| Uğur Güney wrote:
..
>
> # Why there are 513 bins, not 512? Is bin number 0 for DC component or
> fundamental component? Is Nth_Bin for the frequency
> (SampleRate/1024)*(N-1)?
> # So should my function table, which will contain the transfer
> function of the filter, has 512 or 513 points?
>
513. The bottom and top bins cover DC and Nyquist. The exact
mathematical details are rather complex (pun intended); simplistically
it is much like saying that in counting from 0 to 10 there are 11
numbers. A more mathematical way of looking at it is that a purely
"real" signal expressed in the form of a complex (real+imaginary)
spectrum is exactly symmetrical around Nyquist, so the upper values are
redundant; but we keep DC and Nyquist as per the 0-10 idea.
> # In manual it says also:
>
> Currently only one format is implemented by this opcode: 0 = amplitude
> + frequency
>
> # What does this exactly mean? I understand something like this:
> # fsig is an array. Its elements are pair of numbers, one for
> amplitude and one for frequency.
Other formats are possible, such as amplitude + phase (and even a raw
complex real+imag form), but I never got around to implementing the
other forms in the opcodes. The provision is there though for when I or
someone gets around to it (I haven't even looked at the code for ages,
pehaps someone has already done it!). The expensive step is the
conversion to amp/phase; moving that to amp/freq is a simple arithmetic
step. So using amp/phase would not noticeably save processing time. The
associated PVOCEX file format ~does~ support all three formats though.
Because pvsanal does not take FFT but
> makes a phase-vocoder analysis,
Taking the FFT (of a windowed block of samples) is the first stage in
making a phase vocoder analysis. So the FFT usage is pretty heavy! In
turn, the phase vocoder is the first step in other techniques such as
partial tracking.
frequency values are not exactly
> integer multiples of some fundamental, SR/1024, but they deviate from
> their corresponding bin value. How are these deviations stored?

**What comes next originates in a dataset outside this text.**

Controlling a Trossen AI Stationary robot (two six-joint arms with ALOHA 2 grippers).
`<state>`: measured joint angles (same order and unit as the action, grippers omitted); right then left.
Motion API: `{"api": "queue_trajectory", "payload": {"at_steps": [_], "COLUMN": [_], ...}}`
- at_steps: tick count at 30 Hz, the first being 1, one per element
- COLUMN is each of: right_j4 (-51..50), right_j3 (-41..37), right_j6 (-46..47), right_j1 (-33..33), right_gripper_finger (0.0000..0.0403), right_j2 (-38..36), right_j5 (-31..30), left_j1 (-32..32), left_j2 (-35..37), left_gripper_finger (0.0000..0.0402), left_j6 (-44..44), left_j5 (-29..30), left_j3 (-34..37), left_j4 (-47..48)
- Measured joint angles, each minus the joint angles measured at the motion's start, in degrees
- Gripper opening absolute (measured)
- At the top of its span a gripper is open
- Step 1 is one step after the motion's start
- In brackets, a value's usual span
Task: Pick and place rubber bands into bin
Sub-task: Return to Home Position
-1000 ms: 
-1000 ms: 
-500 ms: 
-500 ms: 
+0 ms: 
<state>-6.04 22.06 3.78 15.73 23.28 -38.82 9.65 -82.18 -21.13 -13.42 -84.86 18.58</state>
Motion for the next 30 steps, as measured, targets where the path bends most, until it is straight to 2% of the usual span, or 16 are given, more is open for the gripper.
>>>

This involves the "phase" part of the phase vocoder. Each bin has a
nominal fixed centre frequency of sr/N Hz * bin number (so frequencies
in the lowest bins can even be negative - the DC bin might range between
+- 43 Hz, for example), but a relatively limited bandwidth dependent on
the amount of overlap between frames.
A common alternative view is to see each bin as a very simple bandpass
filter where the filters all overlap somewhat. Frequency is defined as
"the rate of change of phase", and thus the differences in phase between
successive windows (phase in turn is obtained from the raw
real/imaginary values emerging from the FFT, using good old Pythagoras's
theorem) can get converted into a true frequency value. But note the
plain phase vocoder cannot in itself track moving frequency components;
at some point the information moves into higher or lower bins - a bit
like the image of a football moving between multiple TV screens in a
mega-display, where the images overlap a bit but the cameras are fixed.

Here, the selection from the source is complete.